Kalau harus memilih antara Arabika dan Robusta saat punya masalah asam lambung, jawabannya tidak sesederhana “Arabika pasti lebih aman”. Yang lebih berpengaruh justru kandungan kafeinnya, bukan sekadar rasa asam.
Secara teori, Robusta lebih berisiko memicu naiknya asam lambung karena kadar kafeinnya hampir dua kali lebih tinggi dibanding Arabika. Namun, respons setiap orang tetap bisa berbeda.
Baca Juga: Rekomendasi Biji Kopi Arabika Indonesia Terbaik untuk Kopi Hitam, Lengkap dengan Karakter Rasanya
Kenapa Robusta Dianggap Lebih Berisiko untuk Asama Lambung?
Banyak orang masih mengira rasa kopi yang asam menjadi penyebab utama asam lambung naik. Padahal, yang lebih sering berpengaruh justru kandungan kafeinnya.
Kafein dapat membuat otot antara lambung dan kerongkongan menjadi lebih rileks. Saat itu terjadi, asam lambung lebih mudah naik.
Karena kadar kafeinnya lebih tinggi, sekitar 2,2–2,7%, Robusta umumnya memberi efek lebih besar dibanding Arabika yang rata-rata berada di kisaran 1,2–1,5%.
Jadi, meskipun Arabika memiliki cita rasa yang lebih asam, bukan berarti otomatis lebih berisiko bagi lambung.
Perbandingan Arabika dan Robusta
| Aspek | Arabika | Robusta |
|---|---|---|
| Kandungan kafein | 1,2–1,5% | 2,2–2,7% |
| Risiko memicu refluks | Lebih rendah | Lebih tinggi |
| Tingkat keasaman rasa | Lebih tinggi | Lebih rendah |
| Kandungan asam klorogenat (CGA) | 5–8% | 7–10% |
| Cocok untuk | Sensitif terhadap kafein | Membutuhkan efek kafein lebih kuat |
Mana yang Lebih Aman untuk Penderita GERD?
Kalau sering mengalami GERD, Arabika biasanya lebih aman karena kandungan kafeinnya lebih rendah. Meski begitu, jumlah yang diminum tetap perlu dibatasi.
Kalau kurang cocok dengan rasa asam Arabika, kamu bisa mencoba Robusta dan melihat bagaimana respons tubuh.

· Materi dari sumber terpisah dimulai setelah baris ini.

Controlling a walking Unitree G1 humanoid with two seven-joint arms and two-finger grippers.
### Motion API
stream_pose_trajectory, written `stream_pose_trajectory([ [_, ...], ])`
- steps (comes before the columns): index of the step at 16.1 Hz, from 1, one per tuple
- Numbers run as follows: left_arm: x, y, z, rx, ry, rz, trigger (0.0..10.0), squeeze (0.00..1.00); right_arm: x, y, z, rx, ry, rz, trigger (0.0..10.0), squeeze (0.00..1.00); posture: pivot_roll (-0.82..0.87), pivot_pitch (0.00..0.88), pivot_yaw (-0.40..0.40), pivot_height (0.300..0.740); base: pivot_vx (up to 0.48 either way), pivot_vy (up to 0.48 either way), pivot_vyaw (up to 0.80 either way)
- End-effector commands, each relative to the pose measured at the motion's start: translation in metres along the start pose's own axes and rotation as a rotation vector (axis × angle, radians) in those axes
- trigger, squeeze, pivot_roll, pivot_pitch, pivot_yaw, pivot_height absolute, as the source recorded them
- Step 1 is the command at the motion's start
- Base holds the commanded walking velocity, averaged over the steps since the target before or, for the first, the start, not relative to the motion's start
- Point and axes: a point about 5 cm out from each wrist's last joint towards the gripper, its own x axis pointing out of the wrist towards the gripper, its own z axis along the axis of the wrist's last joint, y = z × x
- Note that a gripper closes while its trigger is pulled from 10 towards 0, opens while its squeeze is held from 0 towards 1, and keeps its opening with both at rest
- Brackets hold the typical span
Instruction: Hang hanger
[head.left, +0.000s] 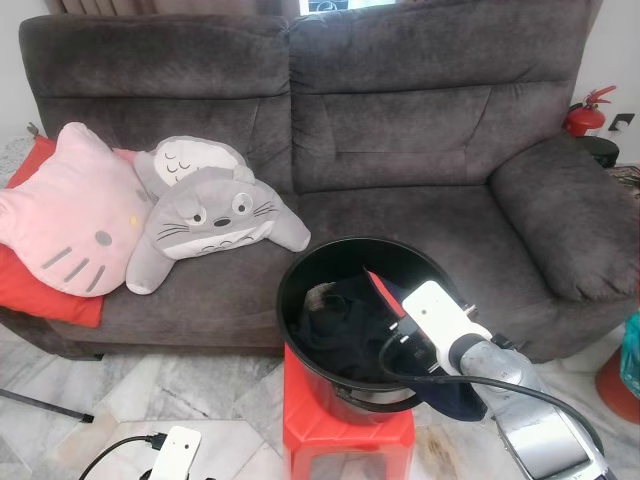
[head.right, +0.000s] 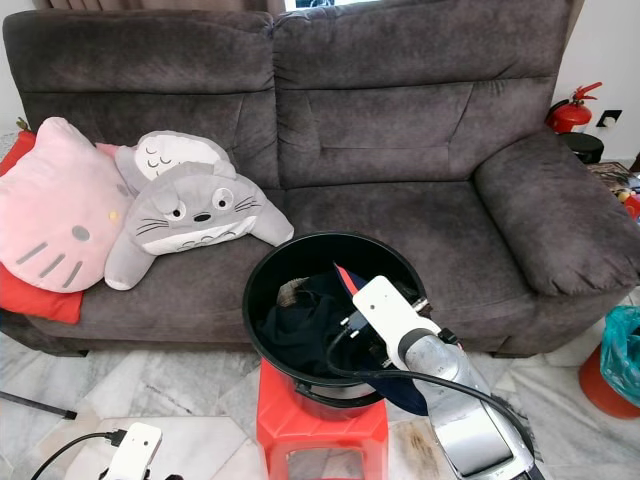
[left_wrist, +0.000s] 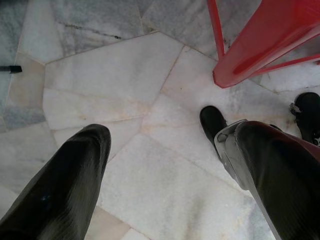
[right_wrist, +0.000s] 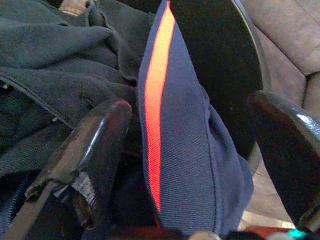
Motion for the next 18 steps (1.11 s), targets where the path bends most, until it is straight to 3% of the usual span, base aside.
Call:
stream_pose_trajectory([
  [1, -0.002, 0.003, -0.008, -0.001, 0.026, 0.005, 10.0, 0.0, 0.001, -0.002, -0.001, 0.004, 0.01, -0.012, 10.0, 0.0, -0.2, 0.0, 0.058, 0.74, 0.0, 0.0, 0.0],
  [11, -0.003, 0.004, -0.011, 0.001, 0.036, 0.0, 10.0, 0.0, 0.001, -0.024, -0.007, 0.025, 0.028, -0.138, 10.0, 0.0, -0.21, 0.0, 0.063, 0.74, 0.0, 0.0, 0.0],
  [16, -0.004, 0.005, -0.015, -0.001, 0.044, -0.005, 10.0, 0.0, -0.001, -0.02, -0.007, 0.047, 0.019, -0.156, 10.0, 0.0, -0.21, 0.0, 0.063, 0.74, 0.0, 0.0, 0.0],
  [18, -0.005, 0.006, -0.017, 0.001, 0.047, -0.008, 10.0, 0.0, 0.0, -0.009, -0.01, 0.037, 0.04, -0.089, 10.0, 0.0, -0.21, 0.0, 0.063, 0.74, 0.0, 0.0, 0.0],
])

Pilihan lainnya adalah kopi decaf yang kandungan kafeinnya jauh lebih rendah dibanding kopi biasa.
Hal yang Sering Terlewat Saat Minum Kopi
Jenis kopi bukan satu-satunya penyebab asam lambung naik. Cara mengonsumsi kopi sering kali justru lebih berpengaruh.
Beberapa kebiasaan yang sering menjadi pemicu antara lain:
- Minum kopi saat perut kosong.
- Menambahkan gula atau krimer terlalu banyak.
- Menyeduh kopi terlalu lama atau menggunakan air yang terlalu panas.
Kadang cukup memperbaiki kebiasaan tersebut, keluhan sudah jauh berkurang tanpa harus mengganti jenis kopi.
Kesimpulan
Dari sisi kandungan kafein, Arabika biasanya lebih ringan bagi lambung dibanding Robusta. Namun, efeknya tetap bisa berbeda pada setiap orang.
Kalau setelah minum kopi sering muncul keluhan GERD, coba kurangi porsinya atau pilih kopi dengan kandungan kafein lebih rendah. Jika keluhan masih sering kambuh, sebaiknya konsultasikan dengan dokter.
Catatan: Artikel ini bersifat informasi umum dan tidak menggantikan saran medis. Jika gejala GERD sering kambuh atau semakin berat, segera konsultasikan dengan dokter.